Tutti conoscono il Mercato Nuovo di Firenze e la famosa loggia del Porcellino, costruita nel 1547 su progetto di Giovanni Battista Tasso.
Qui, a pocchi passi da Ponte Vecchio, in origine avveniva il commercio di seta e oggetti prezioni, ma negli anni questo è cambiato. Dall'Ottocento infatti, si iniziarono a vendere cappelli di paglia, e oggi possiamo trovarvi pelletteria e souvenir.
La loggia è rinomata sopratutto per la fontana del Porcellino, in realtà un cinghiale, copia del bronzo seicentesco di Pietro Tacca che riproduceva l'opera marmorea di epoca ellenistica donata a Cosimo I da Papa Pio IV nel 1560 e oggi conservata agli Uffizi. Il cinghiale di bronzo con il suo naso lucido, a seguito dei continui sfregamenti da parte dei turisti e dei fiorientini in cerca di fortuna, è talmente famoso che si è meritato un posto in una fiaba di Hans Christian Andersen e perfino due comparsate nei film di Harry Potter.
E' sicuramente uno dei mercati più famosi di Firenze, insieme al Mercato Centrale in zona San Lorenzo.

Non tutti però, sanno che questo mercato fu definito Mercato Nuovo per differenziarlo dal ben più antico Mercato Vecchio, centro nervralgico del commercio fiorentino. Esso si trovava nell'attuale Piazza della Repubblica, antico foro romano di Florentia, e centro geografico della città, dove nel 1431 fu eretta la Colonna dell'Abbondanza proprio dove si intersecavano il cardo e il decumano.
La piazza del Mercato Vecchio definiva lo spazio pubblico destinato ai commerci, contrapponendosi a Piazza Duomo che era dedicata agli affari religiosi ed a Piazza della Signoria destinata alla politica.
La piazza del Mercato Vecchio esisteva già all'epoca di Cosimo I, che fece costruire da Giorgio Vasari la loggia del Pesce, e piano piano fu riempita dai piccoli edifici popolari adibiti sia a bottega che ad abitazione.

Alla fine dell'Ottocento, questa zona fu demolita assieme al Ghetto ebraico, a seguito delle denunce fatte dal giornalista Giulio Puccini riguardo il degrado in cui vivevano gli abitanti del centro storico. Ciò si rivelò in realtà un pretesto per "ripulire" l'area, costringendo i ceti umili a trasferirsi fuori del centro, e permettendo la costruzione di edifici ad uso commerciale, di interesse per i ceti più alti.
L'intervento di "risanamento" cittadino rientrò così nel contesto del piano di Giuseppe Poggi che già aveva eliminato le mura della città per costruire i viali, e i lavori iniziarono nel 1888. Purtroppo con la demolizione della piazza andarono perdute molte testimonianze artistiche e architettoniche dell'antico centro cittadino, luogo dal forte valore simbolico.
Furono distrutti tabernacoli e chiese con opere citate anche nei testi del Vasari ed edifici di rilevanza storica come alcune abitazioni delle più imporati famiglie fiorentine tra cui i Medici e gli Strozzi. Al loro posto sorsero grandi palazzi, caffè e hotel, l'arco di Trionfo e i portici ai suoi lati.

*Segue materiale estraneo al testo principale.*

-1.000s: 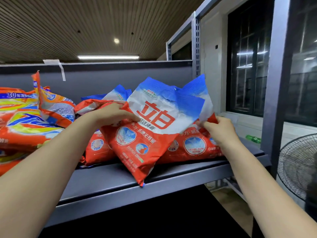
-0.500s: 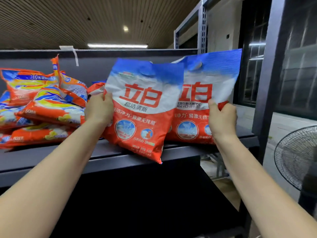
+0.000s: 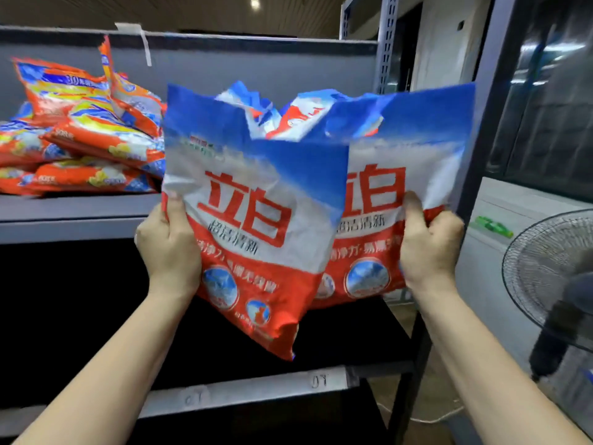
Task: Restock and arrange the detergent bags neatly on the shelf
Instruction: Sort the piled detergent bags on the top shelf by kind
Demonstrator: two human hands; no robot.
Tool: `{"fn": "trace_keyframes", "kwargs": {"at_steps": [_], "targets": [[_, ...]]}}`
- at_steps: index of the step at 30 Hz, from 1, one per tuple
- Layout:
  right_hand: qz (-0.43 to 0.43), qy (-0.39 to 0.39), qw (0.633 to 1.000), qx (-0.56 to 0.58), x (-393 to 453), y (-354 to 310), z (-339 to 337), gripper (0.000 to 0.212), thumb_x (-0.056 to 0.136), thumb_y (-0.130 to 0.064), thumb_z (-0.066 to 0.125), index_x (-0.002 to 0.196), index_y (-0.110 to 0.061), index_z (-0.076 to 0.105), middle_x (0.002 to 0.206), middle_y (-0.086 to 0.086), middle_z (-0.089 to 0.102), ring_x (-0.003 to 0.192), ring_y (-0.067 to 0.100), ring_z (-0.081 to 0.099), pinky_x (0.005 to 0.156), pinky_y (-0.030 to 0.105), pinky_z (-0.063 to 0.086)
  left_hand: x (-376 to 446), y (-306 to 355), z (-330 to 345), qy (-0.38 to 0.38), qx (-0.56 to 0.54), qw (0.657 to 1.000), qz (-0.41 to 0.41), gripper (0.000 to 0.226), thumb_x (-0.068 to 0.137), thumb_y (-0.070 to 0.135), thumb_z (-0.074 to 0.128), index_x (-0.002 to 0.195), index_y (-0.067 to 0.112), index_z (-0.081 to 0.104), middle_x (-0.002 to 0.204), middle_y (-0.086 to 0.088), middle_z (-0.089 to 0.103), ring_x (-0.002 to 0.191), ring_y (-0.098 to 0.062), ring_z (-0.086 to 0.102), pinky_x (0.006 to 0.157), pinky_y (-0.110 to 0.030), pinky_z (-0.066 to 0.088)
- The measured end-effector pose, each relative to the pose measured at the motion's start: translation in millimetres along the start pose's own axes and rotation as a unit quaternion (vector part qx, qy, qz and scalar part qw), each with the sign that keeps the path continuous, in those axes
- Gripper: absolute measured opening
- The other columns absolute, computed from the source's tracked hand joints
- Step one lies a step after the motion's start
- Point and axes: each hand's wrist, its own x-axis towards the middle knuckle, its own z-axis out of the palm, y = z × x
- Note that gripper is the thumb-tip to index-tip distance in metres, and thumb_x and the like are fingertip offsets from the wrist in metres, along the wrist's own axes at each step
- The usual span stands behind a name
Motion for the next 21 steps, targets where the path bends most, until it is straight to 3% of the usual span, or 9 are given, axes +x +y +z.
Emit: {"fn": "trace_keyframes", "kwargs": {"at_steps": [3,6,8,10,13,15,19,21], "targets": [[0.044,-0.041,0.998,0.01,-14.5,31.7,-14.2,0.039,0.093,-0.028,0.06,0.058,-0.013,0.054,0.056,-0.01,0.059,0.048,-0.003,0.054,0.053,0.023,0.045,-34.7,-10.1,-4.3,-0.01,-0.014,0.998,-0.062,0.051,0.097,0.038,0.036,0.073,-0.001,0.058,0.07,-0.022,0.061,0.066,-0.032,0.056,0.061,-0.036,0.037],[0.105,-0.096,0.99,0.02,-26.4,64.4,-23.5,0.029,0.093,-0.027,0.06,0.068,-0.014,0.062,0.067,0.001,0.068,0.063,0.016,0.067,0.062,0.033,0.055,-64.9,-19.9,-4.7,-0.008,-0.006,0.992,-0.128,0.048,0.1,0.032,0.039,0.062,0.006,0.05,0.058,-0.003,0.053,0.053,-0.012,0.048,0.053,-0.029,0.037],[0.129,-0.13,0.983,0.009,-32.8,83.7,-26.4,0.025,0.093,-0.027,0.06,0.072,-0.014,0.063,0.071,0.008,0.071,0.068,0.024,0.07,0.065,0.04,0.058,-84.5,-24.6,-4.0,-0.004,0.016,0.985,-0.169,0.046,0.101,0.03,0.038,0.061,0.009,0.047,0.058,0.0,0.052,0.054,-0.013,0.051,0.053,-0.027,0.036],[0.157,-0.163,0.974,0.004,-38.3,98.7,-28.3,0.024,0.094,-0.026,0.058,0.075,-0.012,0.063,0.074,0.011,0.071,0.065,0.018,0.07,0.061,0.035,0.058,-100.4,-33.4,-1.8,-0.003,0.056,0.976,-0.21,0.044,0.102,0.028,0.037,0.067,0.004,0.051,0.066,-0.01,0.056,0.066,-0.03,0.057,0.061,-0.03,0.036],[0.223,-0.198,0.954,0.009,-43.5,121.5,-29.3,0.023,0.096,-0.025,0.054,0.082,-0.01,0.063,0.063,-0.002,0.07,0.054,0.006,0.067,0.046,0.017,0.05,-116.6,-58.6,5.4,0.002,0.116,0.946,-0.301,0.044,0.101,0.028,0.035,0.095,-0.009,0.059,0.096,-0.03,0.061,0.094,-0.045,0.056,0.079,-0.042,0.04],[0.269,-0.203,0.941,0.008,-44.7,138.3,-26.4,0.023,0.097,-0.028,0.053,0.086,-0.01,0.063,0.067,0.0,0.071,0.058,0.013,0.069,0.049,0.022,0.052,-121.6,-70.9,9.2,0.008,0.131,0.926,-0.353,0.044,0.1,0.028,0.035,0.109,-0.008,0.059,0.11,-0.031,0.059,0.103,-0.048,0.054,0.088,-0.045,0.041],[0.345,-0.168,0.924,0.0,-42.9,189.4,-10.1,0.019,0.092,-0.03,0.057,0.093,-0.013,0.063,0.086,0.013,0.071,0.078,0.033,0.069,0.075,0.048,0.058,-124.0,-102.0,26.9,0.038,0.113,0.894,-0.431,0.04,0.098,0.028,0.039,0.112,-0.004,0.059,0.115,-0.028,0.059,0.108,-0.046,0.052,0.091,-0.043,0.04],[0.372,-0.137,0.918,0.02,-42.7,213.8,1.1,0.033,0.084,-0.043,0.063,0.106,-0.019,0.063,0.096,0.009,0.071,0.086,0.034,0.068,0.083,0.053,0.055,-121.7,-122.8,42.7,0.056,0.083,0.875,-0.474,0.047,0.097,0.034,0.044,0.124,-0.003,0.053,0.124,-0.025,0.056,0.115,-0.042,0.051,0.094,-0.04,0.042]]}}
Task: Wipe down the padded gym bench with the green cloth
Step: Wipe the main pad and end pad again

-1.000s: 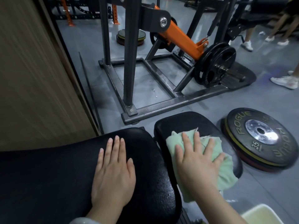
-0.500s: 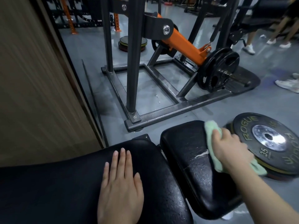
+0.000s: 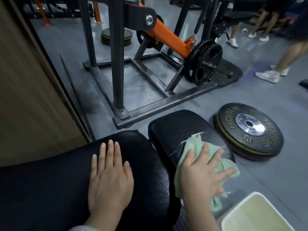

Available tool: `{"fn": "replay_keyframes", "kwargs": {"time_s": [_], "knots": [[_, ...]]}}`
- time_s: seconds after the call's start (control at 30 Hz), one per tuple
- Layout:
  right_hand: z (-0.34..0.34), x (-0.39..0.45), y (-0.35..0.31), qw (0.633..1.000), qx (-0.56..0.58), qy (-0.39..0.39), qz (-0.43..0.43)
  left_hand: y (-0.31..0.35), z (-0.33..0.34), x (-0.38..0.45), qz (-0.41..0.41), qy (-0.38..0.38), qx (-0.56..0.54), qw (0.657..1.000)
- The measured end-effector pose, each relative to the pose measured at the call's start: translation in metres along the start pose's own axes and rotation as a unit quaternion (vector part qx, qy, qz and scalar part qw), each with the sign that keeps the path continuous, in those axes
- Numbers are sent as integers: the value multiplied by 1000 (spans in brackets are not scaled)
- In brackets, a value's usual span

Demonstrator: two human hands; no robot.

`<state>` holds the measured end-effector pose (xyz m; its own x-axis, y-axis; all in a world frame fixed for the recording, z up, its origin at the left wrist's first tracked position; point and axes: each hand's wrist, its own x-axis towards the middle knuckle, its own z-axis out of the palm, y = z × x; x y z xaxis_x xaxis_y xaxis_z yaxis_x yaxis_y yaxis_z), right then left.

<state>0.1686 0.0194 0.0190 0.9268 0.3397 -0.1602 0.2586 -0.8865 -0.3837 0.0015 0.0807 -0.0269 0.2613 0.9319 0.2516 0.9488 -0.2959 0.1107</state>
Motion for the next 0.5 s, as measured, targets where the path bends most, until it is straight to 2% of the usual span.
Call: {"fn": "replay_keyframes", "kwargs": {"time_s": [0.2, 0.3, 0.43, 0.5], "knots": [[12, -11, -6, 999, -30, 17, -3, 0, 0, 0, 3, 6, 3, 1000], [12, 0, -15, 996, -75, 18, -40, 1, 0, 1, 3, 9, -2, 1000], [17, 1, -18, 983, -89, -2, -163, 1, -1, 1, 0, 8, -12, 1000], [21, -10, -8, 963, -83, 22, -256, 1, -1, 2, -2, 8, -17, 1000]]}}
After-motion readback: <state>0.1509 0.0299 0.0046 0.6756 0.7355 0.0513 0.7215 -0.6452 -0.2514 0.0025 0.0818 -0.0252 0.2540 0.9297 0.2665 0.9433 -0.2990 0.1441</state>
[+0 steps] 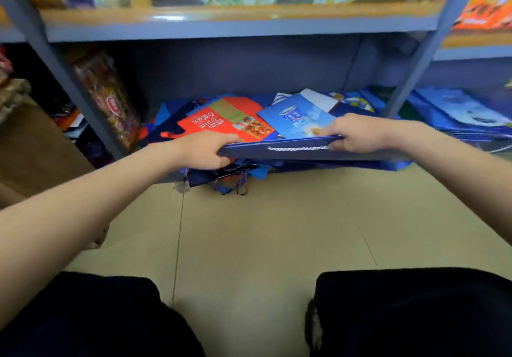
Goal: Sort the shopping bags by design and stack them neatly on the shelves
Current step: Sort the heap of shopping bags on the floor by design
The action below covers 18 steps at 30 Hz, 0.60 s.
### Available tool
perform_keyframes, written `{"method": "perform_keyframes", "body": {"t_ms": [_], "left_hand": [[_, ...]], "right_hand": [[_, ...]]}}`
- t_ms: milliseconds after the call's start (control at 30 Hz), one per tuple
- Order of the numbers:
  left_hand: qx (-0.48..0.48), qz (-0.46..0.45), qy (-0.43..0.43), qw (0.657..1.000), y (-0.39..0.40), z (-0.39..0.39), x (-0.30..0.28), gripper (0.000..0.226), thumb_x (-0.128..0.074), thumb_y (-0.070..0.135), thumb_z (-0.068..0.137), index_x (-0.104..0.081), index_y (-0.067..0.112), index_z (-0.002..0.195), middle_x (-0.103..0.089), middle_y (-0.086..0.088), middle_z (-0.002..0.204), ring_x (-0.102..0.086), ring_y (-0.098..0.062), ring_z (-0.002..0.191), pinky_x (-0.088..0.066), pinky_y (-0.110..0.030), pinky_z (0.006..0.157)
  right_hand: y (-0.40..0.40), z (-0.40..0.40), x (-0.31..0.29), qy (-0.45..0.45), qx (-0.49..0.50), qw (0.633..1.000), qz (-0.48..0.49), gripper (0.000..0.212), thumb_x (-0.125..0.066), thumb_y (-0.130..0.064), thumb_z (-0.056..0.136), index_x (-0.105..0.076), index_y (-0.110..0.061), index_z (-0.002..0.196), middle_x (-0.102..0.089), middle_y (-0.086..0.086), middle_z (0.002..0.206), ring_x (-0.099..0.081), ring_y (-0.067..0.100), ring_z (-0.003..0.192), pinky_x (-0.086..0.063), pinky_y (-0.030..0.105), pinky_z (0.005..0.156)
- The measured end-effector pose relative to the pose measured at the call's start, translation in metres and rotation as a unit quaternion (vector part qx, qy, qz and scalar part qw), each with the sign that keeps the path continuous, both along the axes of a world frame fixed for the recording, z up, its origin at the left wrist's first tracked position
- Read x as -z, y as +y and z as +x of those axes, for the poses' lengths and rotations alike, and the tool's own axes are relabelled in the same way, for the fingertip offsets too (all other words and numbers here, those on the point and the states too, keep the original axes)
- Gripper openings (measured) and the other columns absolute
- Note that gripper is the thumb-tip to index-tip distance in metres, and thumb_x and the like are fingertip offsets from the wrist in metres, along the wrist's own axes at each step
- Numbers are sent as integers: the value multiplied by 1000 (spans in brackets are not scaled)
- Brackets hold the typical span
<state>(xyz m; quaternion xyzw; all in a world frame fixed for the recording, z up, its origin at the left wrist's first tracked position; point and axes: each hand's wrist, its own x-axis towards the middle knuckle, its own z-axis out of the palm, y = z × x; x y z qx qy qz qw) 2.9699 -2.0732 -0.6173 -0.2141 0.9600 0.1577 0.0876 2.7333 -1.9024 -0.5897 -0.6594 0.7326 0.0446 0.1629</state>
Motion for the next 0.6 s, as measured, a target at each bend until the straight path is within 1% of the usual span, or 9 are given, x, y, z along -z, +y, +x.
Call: {"method": "perform_keyframes", "body": {"t_ms": [33,100,167,200,267,300,367,433,600], "left_hand": [[15,-20,8,1000,8,-10,5,36,-53,16,92,-51,17,128,-61,-5,120,-55,-25,105,-41,-28,82],[52,-17,25,998,25,-31,18,29,-49,18,95,-54,15,123,-63,-9,115,-55,-28,103,-42,-33,82],[80,-13,44,996,40,-55,31,27,-46,18,97,-54,14,122,-62,-10,115,-55,-29,105,-42,-34,83],[88,-18,55,994,48,-68,38,30,-44,18,98,-53,15,126,-61,-9,118,-54,-29,108,-42,-34,85],[98,-26,67,993,66,-92,57,36,-39,21,100,-49,23,134,-57,-5,122,-51,-27,115,-43,-36,89],[104,-29,63,992,78,-103,68,39,-37,22,101,-46,27,138,-55,-3,125,-50,-27,117,-43,-37,90],[111,-42,42,992,105,-125,90,41,-32,24,102,-38,31,142,-49,2,133,-46,-27,118,-40,-37,91],[107,-47,30,993,130,-144,110,44,-30,20,103,-33,31,145,-43,5,139,-42,-26,119,-37,-37,91],[115,-21,4,993,187,-191,162,46,-32,18,102,-28,27,147,-35,2,144,-34,-27,124,-32,-40,97]], "right_hand": [[12,-7,-2,3,14,1000,-5,25,-52,-5,92,-64,-9,113,-63,3,100,-52,21,94,-29,25,71],[35,-22,-5,14,45,999,6,30,-53,-8,92,-63,-18,118,-57,-4,98,-51,20,98,-28,22,73],[57,-40,-3,13,84,996,8,28,-60,-15,90,-65,-20,117,-62,1,100,-53,19,94,-32,23,74],[67,-50,-1,-4,107,994,3,25,-64,-17,88,-68,-16,112,-66,3,96,-56,17,88,-36,23,72],[88,-66,10,-68,160,985,6,18,-70,-18,84,-72,-13,100,-69,-2,83,-60,7,77,-40,14,68],[98,-72,20,-94,187,978,17,16,-71,-18,82,-72,-14,98,-70,-3,84,-61,6,79,-42,12,71],[114,-82,49,-124,237,963,29,19,-73,-22,81,-71,-20,100,-71,0,97,-64,13,93,-44,19,84],[123,-88,78,-171,289,942,25,28,-74,-30,80,-67,-24,106,-67,2,109,-60,17,106,-42,26,95],[142,-105,138,-244,345,902,90,52,-71,-42,79,-56,-25,126,-52,-2,130,-45,15,125,-32,24,102]]}}
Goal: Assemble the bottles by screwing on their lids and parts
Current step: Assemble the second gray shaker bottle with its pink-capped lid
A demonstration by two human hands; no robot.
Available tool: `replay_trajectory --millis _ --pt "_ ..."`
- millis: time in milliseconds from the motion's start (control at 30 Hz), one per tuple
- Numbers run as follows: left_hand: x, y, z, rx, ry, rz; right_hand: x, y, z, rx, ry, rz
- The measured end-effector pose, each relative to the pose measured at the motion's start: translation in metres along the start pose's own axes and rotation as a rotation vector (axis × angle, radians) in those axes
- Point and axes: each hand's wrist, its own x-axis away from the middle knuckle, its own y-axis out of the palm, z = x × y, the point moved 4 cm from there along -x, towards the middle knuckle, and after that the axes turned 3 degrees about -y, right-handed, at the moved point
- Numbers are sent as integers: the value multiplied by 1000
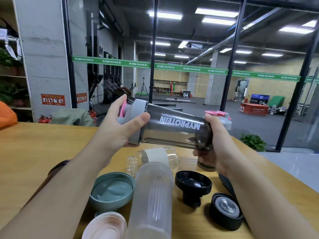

Per fortuna non tutto andò perduto, qualcosa è sopravvissuto, come la loggia del Pesce del Vasari, smontata e ricostruita in piazza dei Ciompi.
Dell'aspetto originale della piazza ci rimangono solo le fonti letterarie ed antiche stampe e dipinti. Il pittore macchiaiolo Telemaco Signorini tanto amava questa piazza, che quando fu demolita e gli fu chiesto se le lacrime che versava erano per quelle "porcherie" che venivano giù, lui in tutta risposta disse: "No, piango per le porcherie che vengono su".
Come dargli torto, per quanto bella sia l'attuale Piazza della Repubblica, alla quale siamo tutti abituati e legati, piange un pò il cuore per ciò che è stato perso nel costruirla.
Viene da chiedersi come sarebbe passeggiare per le anguste vie dell'antica zona del Mercato Vecchio, sedersi sui gradini del pozzo nella piazza dell'antico Ghetto ebraico e ammirare la colonna dell'Abbondanza ancora inglobata nelle minuscole abitazioni un tempo luogo di scambi commerciali e delle attività quotidiane delle famiglie di bottegai.